= Exercise =
Isolate every line in the data with the string "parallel" and copy it.

----

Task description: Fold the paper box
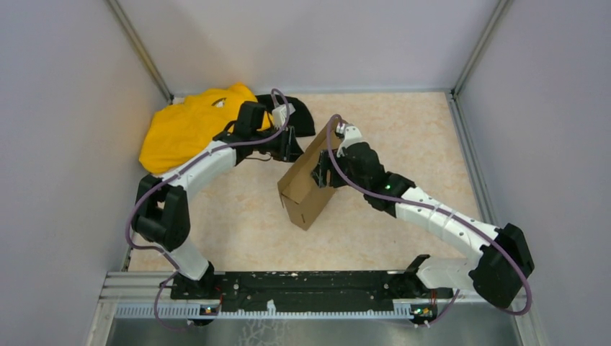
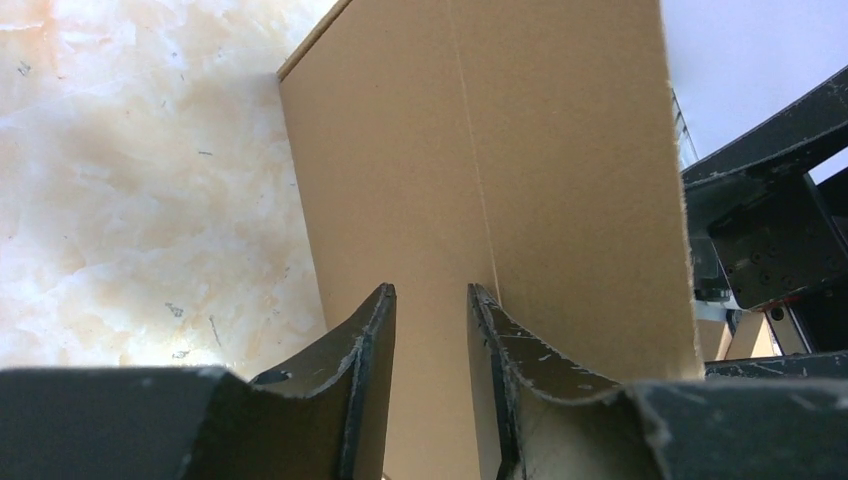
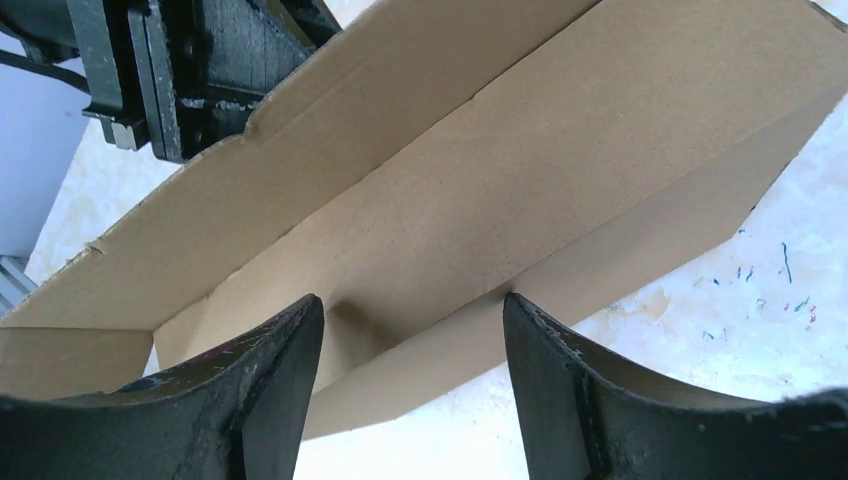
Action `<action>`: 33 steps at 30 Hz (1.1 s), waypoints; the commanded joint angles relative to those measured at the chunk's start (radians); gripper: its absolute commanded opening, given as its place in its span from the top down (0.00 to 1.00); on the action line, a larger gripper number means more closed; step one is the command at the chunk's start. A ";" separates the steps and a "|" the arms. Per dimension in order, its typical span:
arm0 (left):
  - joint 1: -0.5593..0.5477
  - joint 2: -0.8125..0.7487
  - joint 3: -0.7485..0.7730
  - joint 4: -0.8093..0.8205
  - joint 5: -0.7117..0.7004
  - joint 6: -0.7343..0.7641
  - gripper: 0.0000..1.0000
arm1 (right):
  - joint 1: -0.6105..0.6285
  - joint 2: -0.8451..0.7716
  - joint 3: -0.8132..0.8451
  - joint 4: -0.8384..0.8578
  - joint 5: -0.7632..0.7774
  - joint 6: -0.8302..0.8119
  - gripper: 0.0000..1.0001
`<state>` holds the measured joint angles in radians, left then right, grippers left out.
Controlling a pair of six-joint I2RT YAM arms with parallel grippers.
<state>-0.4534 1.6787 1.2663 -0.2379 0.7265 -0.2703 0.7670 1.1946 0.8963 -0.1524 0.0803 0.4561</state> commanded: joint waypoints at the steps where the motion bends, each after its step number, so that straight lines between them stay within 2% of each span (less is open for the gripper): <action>1: -0.014 -0.047 -0.011 0.016 0.057 -0.006 0.61 | -0.005 -0.040 0.001 0.115 -0.005 0.026 0.34; 8: -0.014 -0.076 -0.020 0.018 0.070 -0.018 0.58 | -0.006 -0.039 -0.017 0.090 0.022 0.054 0.37; 14: -0.014 -0.097 -0.015 0.019 0.093 -0.033 0.47 | -0.007 -0.050 -0.041 0.089 0.030 0.070 0.39; 23: -0.015 -0.138 -0.033 0.025 0.123 -0.058 0.45 | -0.011 -0.057 -0.020 0.063 0.053 0.084 0.40; 33: -0.026 -0.208 -0.039 0.015 0.135 -0.082 0.43 | -0.022 -0.025 0.022 0.038 0.052 0.114 0.49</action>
<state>-0.4667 1.5063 1.2259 -0.2359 0.8307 -0.3466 0.7540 1.1717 0.8528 -0.1299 0.1226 0.5476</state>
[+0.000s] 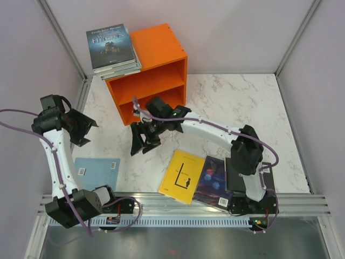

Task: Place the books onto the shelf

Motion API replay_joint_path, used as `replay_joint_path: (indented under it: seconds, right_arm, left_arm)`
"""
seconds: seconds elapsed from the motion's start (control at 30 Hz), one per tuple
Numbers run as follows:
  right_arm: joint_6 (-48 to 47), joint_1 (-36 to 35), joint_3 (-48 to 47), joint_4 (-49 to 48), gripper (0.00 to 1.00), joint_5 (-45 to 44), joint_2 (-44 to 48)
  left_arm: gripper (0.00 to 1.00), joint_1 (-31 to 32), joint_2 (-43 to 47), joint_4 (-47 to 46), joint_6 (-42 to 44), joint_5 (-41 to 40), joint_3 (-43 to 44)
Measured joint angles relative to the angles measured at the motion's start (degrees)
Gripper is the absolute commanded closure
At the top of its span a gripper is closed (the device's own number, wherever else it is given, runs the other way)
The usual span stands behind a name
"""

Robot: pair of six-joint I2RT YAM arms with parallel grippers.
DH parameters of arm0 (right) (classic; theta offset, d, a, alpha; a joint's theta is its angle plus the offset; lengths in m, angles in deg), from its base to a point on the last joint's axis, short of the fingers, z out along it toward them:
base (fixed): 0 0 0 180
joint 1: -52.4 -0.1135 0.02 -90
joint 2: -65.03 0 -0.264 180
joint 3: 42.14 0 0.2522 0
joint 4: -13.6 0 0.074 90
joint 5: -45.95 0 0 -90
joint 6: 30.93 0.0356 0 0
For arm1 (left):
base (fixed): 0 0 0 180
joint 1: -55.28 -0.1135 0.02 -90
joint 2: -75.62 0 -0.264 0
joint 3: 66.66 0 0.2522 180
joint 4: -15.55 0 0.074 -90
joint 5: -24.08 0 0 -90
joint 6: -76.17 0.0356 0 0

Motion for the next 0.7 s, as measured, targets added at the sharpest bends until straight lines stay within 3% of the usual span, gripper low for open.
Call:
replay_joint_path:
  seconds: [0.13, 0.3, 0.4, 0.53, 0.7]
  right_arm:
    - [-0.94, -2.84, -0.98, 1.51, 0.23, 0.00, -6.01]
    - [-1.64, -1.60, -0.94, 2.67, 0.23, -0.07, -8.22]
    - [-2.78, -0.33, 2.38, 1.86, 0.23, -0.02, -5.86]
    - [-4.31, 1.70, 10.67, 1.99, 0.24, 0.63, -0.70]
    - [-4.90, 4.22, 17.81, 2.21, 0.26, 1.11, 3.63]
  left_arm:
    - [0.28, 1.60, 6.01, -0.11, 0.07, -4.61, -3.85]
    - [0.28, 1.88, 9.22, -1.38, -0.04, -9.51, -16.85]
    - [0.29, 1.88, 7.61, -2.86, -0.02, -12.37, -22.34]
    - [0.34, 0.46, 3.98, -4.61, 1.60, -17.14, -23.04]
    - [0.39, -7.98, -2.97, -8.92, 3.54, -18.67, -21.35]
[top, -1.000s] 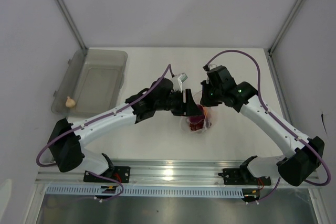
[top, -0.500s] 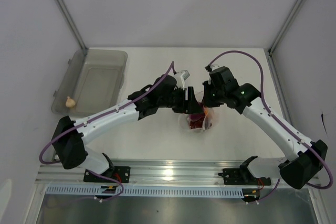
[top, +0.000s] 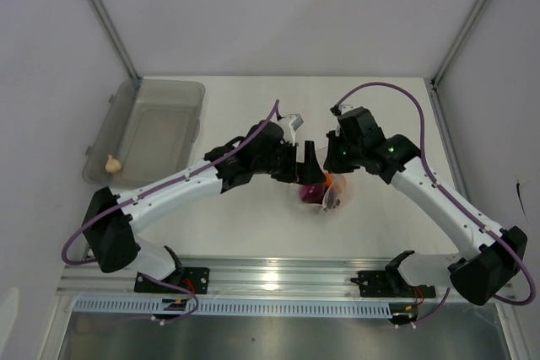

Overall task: Place the food in the zip-top bag and seal the zipper
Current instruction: Place the fake vegetable in the zipper food storage bag, then pick up the fake vegetable from the bin.

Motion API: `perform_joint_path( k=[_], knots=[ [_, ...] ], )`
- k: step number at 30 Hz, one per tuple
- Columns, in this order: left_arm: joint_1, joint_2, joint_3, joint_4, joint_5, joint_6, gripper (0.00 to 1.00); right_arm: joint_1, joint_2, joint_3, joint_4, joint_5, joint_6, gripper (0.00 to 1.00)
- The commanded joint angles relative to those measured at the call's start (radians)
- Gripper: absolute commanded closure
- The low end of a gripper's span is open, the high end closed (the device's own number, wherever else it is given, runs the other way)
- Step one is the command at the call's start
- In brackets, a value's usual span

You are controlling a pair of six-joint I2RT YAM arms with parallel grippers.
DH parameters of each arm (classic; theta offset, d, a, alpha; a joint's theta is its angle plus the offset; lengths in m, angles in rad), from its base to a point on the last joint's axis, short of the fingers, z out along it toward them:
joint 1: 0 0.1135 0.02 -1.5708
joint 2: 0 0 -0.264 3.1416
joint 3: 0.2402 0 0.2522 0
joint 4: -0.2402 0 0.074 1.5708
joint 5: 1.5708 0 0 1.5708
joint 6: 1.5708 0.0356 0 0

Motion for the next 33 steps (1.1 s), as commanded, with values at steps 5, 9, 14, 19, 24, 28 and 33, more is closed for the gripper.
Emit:
perform_joint_path(
  k=[5,9,14,19,24,28,33],
  knots=[
    [-0.005,-0.175,-0.021,-0.002,-0.114,0.089,0.01,-0.01,-0.043,-0.01,0.05,-0.031,0.002,1.0],
    [0.01,-0.237,-0.016,-0.073,-0.149,0.118,0.0,-0.013,-0.043,-0.032,0.067,-0.045,0.004,1.0],
    [0.139,-0.356,-0.085,-0.123,-0.18,0.121,0.01,-0.015,-0.046,-0.049,0.078,-0.067,-0.002,1.0],
    [0.325,-0.45,-0.157,-0.189,-0.181,0.095,0.0,-0.013,-0.051,-0.055,0.095,-0.1,-0.01,1.0],
    [0.503,-0.504,-0.208,-0.257,-0.309,0.043,0.01,-0.013,-0.043,-0.082,0.136,-0.145,-0.025,1.0],
    [0.645,-0.533,-0.271,-0.237,-0.359,0.013,0.0,-0.013,-0.025,-0.104,0.174,-0.16,-0.028,1.0],
    [0.849,-0.507,-0.321,-0.22,-0.363,-0.003,0.02,-0.013,-0.017,-0.128,0.208,-0.231,-0.039,1.0]
  ],
)
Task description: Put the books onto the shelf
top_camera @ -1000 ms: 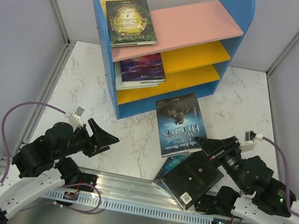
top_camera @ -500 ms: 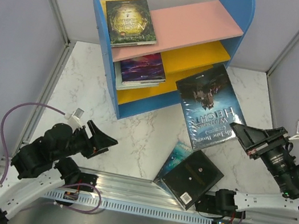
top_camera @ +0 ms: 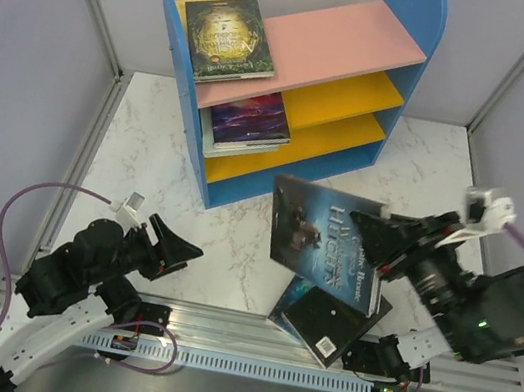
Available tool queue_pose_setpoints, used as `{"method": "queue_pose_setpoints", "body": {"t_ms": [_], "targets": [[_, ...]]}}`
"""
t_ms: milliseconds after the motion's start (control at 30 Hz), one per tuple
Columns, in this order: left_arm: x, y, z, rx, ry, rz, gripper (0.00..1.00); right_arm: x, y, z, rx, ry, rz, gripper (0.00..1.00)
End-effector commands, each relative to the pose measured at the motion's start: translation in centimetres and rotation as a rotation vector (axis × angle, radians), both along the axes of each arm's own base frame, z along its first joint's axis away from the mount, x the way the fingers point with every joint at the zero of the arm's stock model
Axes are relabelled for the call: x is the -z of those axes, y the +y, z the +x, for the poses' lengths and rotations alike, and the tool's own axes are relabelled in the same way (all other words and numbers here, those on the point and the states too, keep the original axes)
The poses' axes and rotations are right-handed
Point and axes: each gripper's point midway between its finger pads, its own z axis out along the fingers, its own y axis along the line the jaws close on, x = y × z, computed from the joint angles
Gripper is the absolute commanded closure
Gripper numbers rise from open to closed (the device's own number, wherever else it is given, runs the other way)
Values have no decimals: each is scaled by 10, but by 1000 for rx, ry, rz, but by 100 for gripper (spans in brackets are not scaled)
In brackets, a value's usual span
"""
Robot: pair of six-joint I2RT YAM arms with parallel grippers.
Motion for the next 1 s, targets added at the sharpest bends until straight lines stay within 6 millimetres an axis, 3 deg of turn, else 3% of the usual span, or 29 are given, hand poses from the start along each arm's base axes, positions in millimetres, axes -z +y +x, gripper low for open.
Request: {"method": "queue_pose_setpoints", "body": {"t_ms": [0,67,100,133,167,200,233,267,300,433,567,633,667,767,967], "targets": [[-10,3,-5,25,-46,7,24,3,-1,3,192,-70,-117,100],[-9,3,-5,26,-42,9,24,2,6,-1,249,-95,-177,100],[-10,3,-5,27,-42,12,24,7,18,-9,292,-124,-268,100],[-11,2,-5,32,-46,13,24,14,7,-12,341,-197,-594,100],[-12,2,-5,37,-48,15,24,14,11,-6,372,-59,-537,100],[-13,1,-5,46,-50,25,24,30,6,3,402,-91,-807,100],[-13,1,-5,49,-52,30,24,37,6,1,350,-96,-890,100],[-13,1,-5,53,-51,35,24,44,0,11,334,51,-698,100],[-13,0,-4,55,-49,38,24,58,-4,15,343,47,-758,100],[-9,-2,-2,60,-33,63,25,65,-32,31,419,73,-788,100],[-11,-3,-1,69,-41,74,25,74,-57,55,562,104,-965,100],[-12,-2,-1,73,-45,80,25,90,-69,64,618,117,-1107,100],[-11,-3,-1,74,-44,83,25,93,-91,72,699,165,-1114,100],[-10,-3,-1,81,-37,84,25,114,-119,79,813,225,-1206,100],[-8,-5,-2,104,-39,104,26,149,-119,76,810,180,-1388,100]]}}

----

= Completed exercise =
Controlling a pair of six-joint I2RT YAM arms with parallel grippers.
Robot: pair of six-joint I2RT YAM arms with parallel grippers.
You are controlling a pair of six-joint I2RT YAM arms with parallel grippers.
Robot: pair of six-joint I2RT YAM arms with parallel grippers.

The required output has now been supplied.